Work instruction:
Across the material below, count the lines that include the word "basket" and give only that count.

[Opening Extracted entries section]

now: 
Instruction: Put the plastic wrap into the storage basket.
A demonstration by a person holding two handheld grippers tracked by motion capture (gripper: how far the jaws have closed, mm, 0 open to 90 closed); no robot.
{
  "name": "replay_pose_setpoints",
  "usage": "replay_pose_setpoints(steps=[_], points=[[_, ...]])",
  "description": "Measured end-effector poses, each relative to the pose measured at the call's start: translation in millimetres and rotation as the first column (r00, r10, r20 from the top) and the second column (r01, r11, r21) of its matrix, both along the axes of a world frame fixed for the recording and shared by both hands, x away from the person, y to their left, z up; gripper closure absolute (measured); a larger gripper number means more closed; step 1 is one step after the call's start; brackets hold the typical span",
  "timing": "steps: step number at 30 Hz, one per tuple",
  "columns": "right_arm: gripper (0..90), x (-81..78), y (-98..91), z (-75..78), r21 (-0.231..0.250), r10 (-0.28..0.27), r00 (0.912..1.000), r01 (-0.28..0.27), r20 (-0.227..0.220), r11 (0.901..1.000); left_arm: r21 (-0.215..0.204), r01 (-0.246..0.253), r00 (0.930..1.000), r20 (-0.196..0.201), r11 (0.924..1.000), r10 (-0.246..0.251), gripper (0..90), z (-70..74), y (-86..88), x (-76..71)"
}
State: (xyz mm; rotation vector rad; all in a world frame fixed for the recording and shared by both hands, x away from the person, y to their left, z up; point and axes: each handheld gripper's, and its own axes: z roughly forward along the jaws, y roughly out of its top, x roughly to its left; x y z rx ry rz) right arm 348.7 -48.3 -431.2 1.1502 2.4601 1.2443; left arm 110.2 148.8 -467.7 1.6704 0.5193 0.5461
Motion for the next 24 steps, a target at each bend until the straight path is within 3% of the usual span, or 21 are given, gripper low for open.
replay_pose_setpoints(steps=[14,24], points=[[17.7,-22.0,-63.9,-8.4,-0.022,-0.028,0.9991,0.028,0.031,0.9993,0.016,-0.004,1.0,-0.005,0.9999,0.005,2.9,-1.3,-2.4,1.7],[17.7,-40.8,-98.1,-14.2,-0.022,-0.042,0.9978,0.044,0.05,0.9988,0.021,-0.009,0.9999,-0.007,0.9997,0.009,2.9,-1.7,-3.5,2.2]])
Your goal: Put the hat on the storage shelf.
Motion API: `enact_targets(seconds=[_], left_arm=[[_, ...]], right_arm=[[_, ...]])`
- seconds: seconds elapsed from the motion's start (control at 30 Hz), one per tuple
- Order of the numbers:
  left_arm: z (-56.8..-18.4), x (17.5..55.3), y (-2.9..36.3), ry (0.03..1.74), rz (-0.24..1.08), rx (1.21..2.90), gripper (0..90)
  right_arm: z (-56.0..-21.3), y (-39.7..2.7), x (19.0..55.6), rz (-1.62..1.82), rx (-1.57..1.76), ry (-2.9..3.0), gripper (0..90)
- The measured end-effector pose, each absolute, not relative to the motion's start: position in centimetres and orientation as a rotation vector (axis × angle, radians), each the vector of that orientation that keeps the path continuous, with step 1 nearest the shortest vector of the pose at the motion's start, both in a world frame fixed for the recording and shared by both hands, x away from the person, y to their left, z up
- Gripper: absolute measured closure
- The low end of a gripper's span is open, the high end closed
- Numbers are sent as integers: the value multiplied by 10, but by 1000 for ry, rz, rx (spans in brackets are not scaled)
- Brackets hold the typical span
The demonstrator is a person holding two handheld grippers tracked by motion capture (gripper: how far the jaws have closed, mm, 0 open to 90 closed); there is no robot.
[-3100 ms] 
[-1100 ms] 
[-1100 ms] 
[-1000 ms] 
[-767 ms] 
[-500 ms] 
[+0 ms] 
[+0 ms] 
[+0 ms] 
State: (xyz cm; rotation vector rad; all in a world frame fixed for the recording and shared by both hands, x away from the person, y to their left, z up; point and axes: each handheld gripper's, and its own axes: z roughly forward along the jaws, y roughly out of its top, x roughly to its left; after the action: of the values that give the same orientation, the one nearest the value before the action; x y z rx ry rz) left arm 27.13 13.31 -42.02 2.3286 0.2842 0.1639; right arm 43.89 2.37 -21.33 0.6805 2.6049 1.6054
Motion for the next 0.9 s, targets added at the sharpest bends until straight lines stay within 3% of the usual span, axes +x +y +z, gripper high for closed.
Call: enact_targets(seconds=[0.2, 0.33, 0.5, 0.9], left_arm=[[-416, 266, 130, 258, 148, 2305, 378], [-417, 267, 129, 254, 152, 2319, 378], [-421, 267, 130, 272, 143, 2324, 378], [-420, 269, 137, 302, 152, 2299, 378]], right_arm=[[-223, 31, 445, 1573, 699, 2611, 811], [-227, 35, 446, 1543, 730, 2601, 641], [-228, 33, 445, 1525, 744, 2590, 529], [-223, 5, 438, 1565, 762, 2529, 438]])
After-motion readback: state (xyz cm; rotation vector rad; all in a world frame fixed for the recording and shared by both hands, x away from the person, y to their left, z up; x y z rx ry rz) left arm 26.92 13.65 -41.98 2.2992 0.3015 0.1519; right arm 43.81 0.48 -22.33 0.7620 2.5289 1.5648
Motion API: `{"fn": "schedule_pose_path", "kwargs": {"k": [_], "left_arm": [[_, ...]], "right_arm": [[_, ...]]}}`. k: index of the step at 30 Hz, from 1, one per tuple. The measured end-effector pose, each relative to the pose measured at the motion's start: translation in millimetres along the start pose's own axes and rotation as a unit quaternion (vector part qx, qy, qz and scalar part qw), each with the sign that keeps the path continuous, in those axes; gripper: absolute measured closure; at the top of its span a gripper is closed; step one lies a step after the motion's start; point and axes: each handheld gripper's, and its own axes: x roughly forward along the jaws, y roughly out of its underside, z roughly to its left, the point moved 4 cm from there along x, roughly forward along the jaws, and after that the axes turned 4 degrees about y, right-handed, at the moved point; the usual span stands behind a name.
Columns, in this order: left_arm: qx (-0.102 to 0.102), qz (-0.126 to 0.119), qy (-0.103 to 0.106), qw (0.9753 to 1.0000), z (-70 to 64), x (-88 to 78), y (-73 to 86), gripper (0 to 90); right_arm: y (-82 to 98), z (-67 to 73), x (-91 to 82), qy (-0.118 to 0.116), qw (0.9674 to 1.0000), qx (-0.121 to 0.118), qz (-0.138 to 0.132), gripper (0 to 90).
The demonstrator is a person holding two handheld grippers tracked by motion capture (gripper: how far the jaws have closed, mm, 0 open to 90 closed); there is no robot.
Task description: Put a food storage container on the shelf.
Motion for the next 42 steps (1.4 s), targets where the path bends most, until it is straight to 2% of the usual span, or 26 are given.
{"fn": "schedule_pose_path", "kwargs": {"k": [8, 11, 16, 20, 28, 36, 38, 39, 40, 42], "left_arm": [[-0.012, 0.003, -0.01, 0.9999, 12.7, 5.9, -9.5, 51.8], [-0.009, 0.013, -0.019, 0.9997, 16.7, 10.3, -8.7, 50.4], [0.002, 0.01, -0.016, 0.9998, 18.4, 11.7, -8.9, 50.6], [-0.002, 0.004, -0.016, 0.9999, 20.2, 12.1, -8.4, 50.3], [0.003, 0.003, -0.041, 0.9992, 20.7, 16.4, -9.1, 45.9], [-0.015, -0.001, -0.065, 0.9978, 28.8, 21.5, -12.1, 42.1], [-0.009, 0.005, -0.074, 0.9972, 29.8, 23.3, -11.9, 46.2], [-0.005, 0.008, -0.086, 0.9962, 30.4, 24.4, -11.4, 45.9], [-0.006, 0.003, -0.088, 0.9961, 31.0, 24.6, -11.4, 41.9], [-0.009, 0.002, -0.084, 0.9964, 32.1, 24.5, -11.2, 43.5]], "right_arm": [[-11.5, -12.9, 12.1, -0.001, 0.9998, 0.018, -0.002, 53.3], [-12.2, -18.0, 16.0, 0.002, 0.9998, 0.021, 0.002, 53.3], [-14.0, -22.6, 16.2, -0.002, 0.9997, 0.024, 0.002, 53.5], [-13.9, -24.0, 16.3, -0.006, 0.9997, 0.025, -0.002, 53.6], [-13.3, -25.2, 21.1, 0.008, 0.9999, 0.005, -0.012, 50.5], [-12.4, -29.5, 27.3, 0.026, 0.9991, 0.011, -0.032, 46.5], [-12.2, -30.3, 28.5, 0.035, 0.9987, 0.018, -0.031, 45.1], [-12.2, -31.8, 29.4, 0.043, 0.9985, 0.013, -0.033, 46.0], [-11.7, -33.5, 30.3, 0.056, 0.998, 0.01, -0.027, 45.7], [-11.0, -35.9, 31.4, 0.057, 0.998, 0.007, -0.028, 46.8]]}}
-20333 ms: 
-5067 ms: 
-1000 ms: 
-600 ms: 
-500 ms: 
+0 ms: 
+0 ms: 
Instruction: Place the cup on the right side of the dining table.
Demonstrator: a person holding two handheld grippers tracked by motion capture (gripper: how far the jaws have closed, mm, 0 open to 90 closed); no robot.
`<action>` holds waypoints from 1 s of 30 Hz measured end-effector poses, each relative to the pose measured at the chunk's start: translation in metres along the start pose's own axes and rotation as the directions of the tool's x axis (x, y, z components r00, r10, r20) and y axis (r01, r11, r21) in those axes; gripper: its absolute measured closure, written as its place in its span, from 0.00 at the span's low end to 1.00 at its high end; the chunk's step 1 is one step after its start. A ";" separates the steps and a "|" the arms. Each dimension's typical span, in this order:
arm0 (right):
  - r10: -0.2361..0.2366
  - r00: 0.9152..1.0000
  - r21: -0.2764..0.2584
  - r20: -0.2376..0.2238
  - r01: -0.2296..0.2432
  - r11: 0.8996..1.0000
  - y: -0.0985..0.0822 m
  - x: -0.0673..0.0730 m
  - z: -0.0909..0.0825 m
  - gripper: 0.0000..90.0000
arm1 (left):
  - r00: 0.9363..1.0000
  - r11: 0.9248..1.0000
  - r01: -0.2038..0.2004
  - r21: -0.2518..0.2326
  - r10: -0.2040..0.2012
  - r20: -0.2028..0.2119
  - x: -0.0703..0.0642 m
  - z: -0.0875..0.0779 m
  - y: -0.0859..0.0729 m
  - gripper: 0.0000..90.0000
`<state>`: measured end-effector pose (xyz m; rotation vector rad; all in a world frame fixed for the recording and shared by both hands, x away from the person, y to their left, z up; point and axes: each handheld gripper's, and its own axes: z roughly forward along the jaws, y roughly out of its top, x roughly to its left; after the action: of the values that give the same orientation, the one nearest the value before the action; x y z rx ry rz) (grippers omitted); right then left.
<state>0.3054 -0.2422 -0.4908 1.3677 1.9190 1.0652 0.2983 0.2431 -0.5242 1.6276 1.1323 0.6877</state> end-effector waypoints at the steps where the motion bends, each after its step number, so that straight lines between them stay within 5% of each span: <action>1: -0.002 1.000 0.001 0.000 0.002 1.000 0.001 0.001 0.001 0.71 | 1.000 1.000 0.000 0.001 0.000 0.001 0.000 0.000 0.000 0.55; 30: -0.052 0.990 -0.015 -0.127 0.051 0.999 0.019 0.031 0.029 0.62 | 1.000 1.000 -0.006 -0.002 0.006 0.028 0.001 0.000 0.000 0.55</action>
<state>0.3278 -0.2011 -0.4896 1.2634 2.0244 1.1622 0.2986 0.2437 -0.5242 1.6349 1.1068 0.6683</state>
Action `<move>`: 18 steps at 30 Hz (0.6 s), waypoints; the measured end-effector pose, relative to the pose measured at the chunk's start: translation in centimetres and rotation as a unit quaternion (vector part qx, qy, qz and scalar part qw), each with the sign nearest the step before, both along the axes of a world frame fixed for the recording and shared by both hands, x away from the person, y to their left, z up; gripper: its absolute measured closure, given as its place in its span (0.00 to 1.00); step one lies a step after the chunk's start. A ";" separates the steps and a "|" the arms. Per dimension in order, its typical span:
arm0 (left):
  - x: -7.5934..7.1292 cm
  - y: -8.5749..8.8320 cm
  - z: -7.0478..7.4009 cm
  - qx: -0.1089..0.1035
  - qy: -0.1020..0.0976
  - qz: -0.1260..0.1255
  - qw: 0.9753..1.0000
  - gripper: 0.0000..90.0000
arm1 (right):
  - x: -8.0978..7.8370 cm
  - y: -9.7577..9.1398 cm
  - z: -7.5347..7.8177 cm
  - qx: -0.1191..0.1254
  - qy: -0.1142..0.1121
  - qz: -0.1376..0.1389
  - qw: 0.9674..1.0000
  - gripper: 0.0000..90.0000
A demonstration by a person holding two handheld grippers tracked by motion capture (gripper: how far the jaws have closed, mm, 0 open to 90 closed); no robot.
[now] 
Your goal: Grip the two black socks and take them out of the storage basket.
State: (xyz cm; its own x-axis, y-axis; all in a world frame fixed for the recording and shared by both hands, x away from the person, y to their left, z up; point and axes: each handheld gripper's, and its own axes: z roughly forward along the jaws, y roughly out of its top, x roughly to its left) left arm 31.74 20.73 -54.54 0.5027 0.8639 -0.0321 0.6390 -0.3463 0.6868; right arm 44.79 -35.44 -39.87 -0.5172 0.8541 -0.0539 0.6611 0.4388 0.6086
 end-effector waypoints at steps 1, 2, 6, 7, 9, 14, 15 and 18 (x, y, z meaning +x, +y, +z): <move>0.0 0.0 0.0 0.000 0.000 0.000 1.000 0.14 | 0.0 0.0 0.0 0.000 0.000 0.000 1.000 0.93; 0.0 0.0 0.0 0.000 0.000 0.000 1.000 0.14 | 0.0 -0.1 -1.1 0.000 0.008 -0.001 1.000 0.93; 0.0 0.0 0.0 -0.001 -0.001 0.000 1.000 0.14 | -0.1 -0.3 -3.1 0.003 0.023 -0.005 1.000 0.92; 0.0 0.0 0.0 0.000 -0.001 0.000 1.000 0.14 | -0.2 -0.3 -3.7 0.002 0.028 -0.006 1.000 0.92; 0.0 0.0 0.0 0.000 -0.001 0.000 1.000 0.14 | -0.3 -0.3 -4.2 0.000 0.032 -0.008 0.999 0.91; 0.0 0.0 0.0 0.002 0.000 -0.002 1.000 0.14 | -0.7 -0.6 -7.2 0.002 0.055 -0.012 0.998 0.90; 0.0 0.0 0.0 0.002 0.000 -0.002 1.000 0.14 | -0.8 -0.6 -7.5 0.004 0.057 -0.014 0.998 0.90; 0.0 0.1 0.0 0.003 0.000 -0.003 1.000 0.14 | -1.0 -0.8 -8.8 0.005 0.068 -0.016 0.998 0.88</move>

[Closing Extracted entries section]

Result below:
2